Requirement:
Look at every line of the material and count the ones holding the word "right". The answer is the number only.

Working data:
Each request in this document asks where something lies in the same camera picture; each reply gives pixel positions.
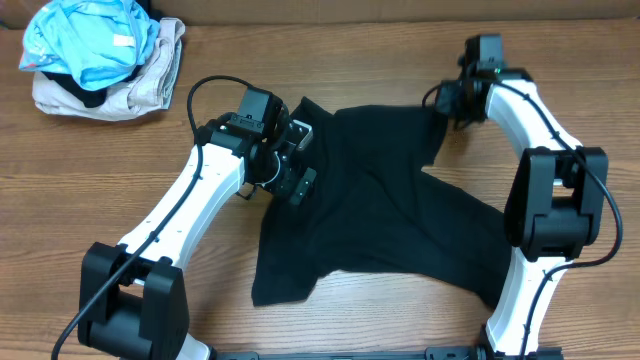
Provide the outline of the black t-shirt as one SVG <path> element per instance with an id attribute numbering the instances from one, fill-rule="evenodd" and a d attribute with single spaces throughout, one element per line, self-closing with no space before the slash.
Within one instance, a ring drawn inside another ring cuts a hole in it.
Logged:
<path id="1" fill-rule="evenodd" d="M 502 213 L 424 172 L 446 116 L 420 106 L 328 112 L 306 98 L 293 116 L 313 129 L 302 162 L 317 176 L 299 205 L 277 197 L 266 210 L 255 305 L 303 301 L 337 270 L 422 274 L 497 305 L 511 253 Z"/>

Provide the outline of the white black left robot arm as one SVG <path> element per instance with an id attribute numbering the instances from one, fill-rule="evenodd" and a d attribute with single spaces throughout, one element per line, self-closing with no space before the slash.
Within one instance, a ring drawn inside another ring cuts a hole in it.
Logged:
<path id="1" fill-rule="evenodd" d="M 94 243 L 81 268 L 81 344 L 120 359 L 214 359 L 190 333 L 185 272 L 224 204 L 250 184 L 299 204 L 315 172 L 295 158 L 311 125 L 272 110 L 241 110 L 210 120 L 177 180 L 117 244 Z"/>

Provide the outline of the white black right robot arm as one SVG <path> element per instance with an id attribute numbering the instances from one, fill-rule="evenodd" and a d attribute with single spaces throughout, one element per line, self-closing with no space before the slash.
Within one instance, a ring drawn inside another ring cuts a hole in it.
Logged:
<path id="1" fill-rule="evenodd" d="M 469 124 L 489 119 L 507 136 L 519 165 L 504 209 L 512 248 L 498 305 L 467 352 L 472 359 L 560 359 L 539 344 L 539 332 L 564 274 L 579 267 L 597 238 L 608 157 L 565 131 L 522 70 L 496 68 L 431 89 L 435 108 Z"/>

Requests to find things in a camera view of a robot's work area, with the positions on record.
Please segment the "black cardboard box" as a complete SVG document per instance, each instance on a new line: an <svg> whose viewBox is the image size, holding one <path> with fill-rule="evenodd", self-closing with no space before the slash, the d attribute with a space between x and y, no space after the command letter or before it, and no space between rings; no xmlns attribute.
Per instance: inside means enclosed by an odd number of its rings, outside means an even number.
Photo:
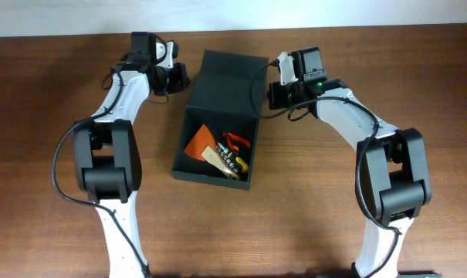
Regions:
<svg viewBox="0 0 467 278"><path fill-rule="evenodd" d="M201 69L185 106L184 123L178 139L171 173L173 178L248 191L252 172L234 181L213 165L191 158L185 147L203 125L217 141L231 132L251 143L246 162L252 167L258 136L259 118L266 92L269 59L206 50Z"/></svg>

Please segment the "orange scraper wooden handle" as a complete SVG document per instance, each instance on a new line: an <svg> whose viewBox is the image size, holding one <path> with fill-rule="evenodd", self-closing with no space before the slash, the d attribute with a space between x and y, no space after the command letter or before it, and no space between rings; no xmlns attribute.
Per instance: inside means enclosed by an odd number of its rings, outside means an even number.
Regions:
<svg viewBox="0 0 467 278"><path fill-rule="evenodd" d="M202 124L194 137L184 148L184 153L198 161L205 161L217 168L227 179L239 181L240 176L236 174L222 159L216 151L217 144L209 128Z"/></svg>

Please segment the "red handled cutting pliers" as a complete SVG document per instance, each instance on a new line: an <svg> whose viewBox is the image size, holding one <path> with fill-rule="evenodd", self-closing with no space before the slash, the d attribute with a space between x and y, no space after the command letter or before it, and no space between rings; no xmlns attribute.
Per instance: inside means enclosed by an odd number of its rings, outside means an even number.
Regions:
<svg viewBox="0 0 467 278"><path fill-rule="evenodd" d="M223 137L226 139L228 148L232 151L236 151L236 152L246 151L252 147L250 141L248 141L244 137L241 137L237 134L233 134L231 132L225 132L223 134Z"/></svg>

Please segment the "yellow black stubby screwdriver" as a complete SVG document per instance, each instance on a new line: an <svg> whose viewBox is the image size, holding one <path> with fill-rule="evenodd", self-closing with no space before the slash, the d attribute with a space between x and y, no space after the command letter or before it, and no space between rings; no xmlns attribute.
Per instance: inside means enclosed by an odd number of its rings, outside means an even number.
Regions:
<svg viewBox="0 0 467 278"><path fill-rule="evenodd" d="M227 158L228 166L237 174L249 172L249 165L236 153L232 152Z"/></svg>

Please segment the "orange socket bit rail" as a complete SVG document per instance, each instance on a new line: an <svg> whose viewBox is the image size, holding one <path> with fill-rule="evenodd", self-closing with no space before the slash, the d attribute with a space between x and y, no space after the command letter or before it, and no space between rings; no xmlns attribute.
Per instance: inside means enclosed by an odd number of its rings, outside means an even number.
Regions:
<svg viewBox="0 0 467 278"><path fill-rule="evenodd" d="M235 164L235 155L222 143L217 143L217 152L228 167L236 174L239 173L239 168Z"/></svg>

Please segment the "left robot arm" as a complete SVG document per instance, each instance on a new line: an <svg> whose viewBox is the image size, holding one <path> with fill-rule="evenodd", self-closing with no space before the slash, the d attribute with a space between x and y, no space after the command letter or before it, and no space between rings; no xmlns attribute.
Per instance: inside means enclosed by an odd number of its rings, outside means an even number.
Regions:
<svg viewBox="0 0 467 278"><path fill-rule="evenodd" d="M76 180L100 217L111 277L151 274L137 224L142 166L133 125L151 95L167 99L189 86L185 64L176 62L178 55L174 40L132 32L130 51L103 79L108 94L101 106L70 132Z"/></svg>

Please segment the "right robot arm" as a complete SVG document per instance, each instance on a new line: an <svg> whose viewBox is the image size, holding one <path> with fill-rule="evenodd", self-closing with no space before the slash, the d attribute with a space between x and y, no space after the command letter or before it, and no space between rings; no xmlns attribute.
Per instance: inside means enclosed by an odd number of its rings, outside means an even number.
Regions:
<svg viewBox="0 0 467 278"><path fill-rule="evenodd" d="M404 237L431 201L425 141L415 128L400 129L371 112L339 79L328 79L314 46L283 52L270 62L276 116L305 109L332 127L356 152L355 195L364 215L364 238L351 265L353 277L397 277Z"/></svg>

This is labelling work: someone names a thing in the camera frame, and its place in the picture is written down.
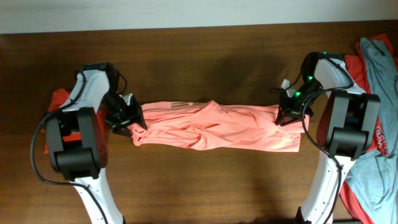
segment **brown wooden surface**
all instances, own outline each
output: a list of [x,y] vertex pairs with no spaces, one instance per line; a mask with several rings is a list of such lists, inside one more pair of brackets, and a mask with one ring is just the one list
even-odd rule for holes
[[[81,64],[114,63],[141,103],[266,106],[278,103],[267,89],[293,80],[307,53],[353,54],[360,37],[381,32],[397,50],[397,21],[0,35],[0,222],[90,222],[75,189],[41,183],[29,160],[32,132],[52,92],[72,88]],[[313,135],[325,100],[313,107]],[[61,180],[41,153],[43,144],[40,135],[38,166]],[[108,145],[108,182],[128,223],[292,218],[318,162],[305,137],[299,153],[136,147],[115,135]],[[335,218],[351,218],[340,201]]]

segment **red fabric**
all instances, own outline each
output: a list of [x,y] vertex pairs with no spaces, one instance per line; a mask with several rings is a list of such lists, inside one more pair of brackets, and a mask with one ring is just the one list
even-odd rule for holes
[[[58,109],[61,105],[63,105],[64,102],[66,102],[69,95],[70,95],[70,92],[64,90],[63,88],[53,92],[52,93],[52,101],[51,101],[51,104],[47,111],[51,112],[53,110]],[[101,129],[103,134],[105,133],[105,124],[104,124],[104,121],[102,120],[102,116],[105,116],[105,115],[106,115],[106,112],[103,110],[99,110],[97,113],[97,120],[99,123],[99,128]],[[81,140],[81,135],[80,135],[80,133],[72,133],[69,136],[62,137],[62,139],[65,142]],[[45,147],[44,154],[48,154],[49,150],[47,149],[47,144],[44,147]]]
[[343,183],[340,190],[340,198],[350,214],[357,220],[361,220],[363,224],[374,224],[368,214],[362,209],[354,192],[350,189],[346,182]]
[[[387,50],[391,55],[394,55],[394,49],[390,43],[386,34],[380,34],[369,38],[369,40],[382,40],[387,47]],[[366,93],[371,93],[371,89],[368,82],[368,76],[366,74],[366,64],[361,52],[360,43],[355,43],[355,49],[359,56],[345,56],[346,68],[348,73],[353,77],[356,84],[361,87]],[[394,58],[398,70],[398,57]],[[384,137],[384,132],[381,126],[379,117],[377,117],[376,127],[374,129],[373,140],[371,147],[367,152],[377,149],[384,155],[388,155],[388,148],[386,138]],[[358,220],[361,220],[364,224],[373,224],[374,222],[369,218],[368,214],[362,209],[354,192],[350,189],[346,182],[343,183],[340,191],[340,197],[343,201],[345,207],[350,212],[350,214]]]

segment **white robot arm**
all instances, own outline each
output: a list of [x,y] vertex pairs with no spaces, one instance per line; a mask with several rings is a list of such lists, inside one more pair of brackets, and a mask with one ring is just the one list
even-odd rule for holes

Answer:
2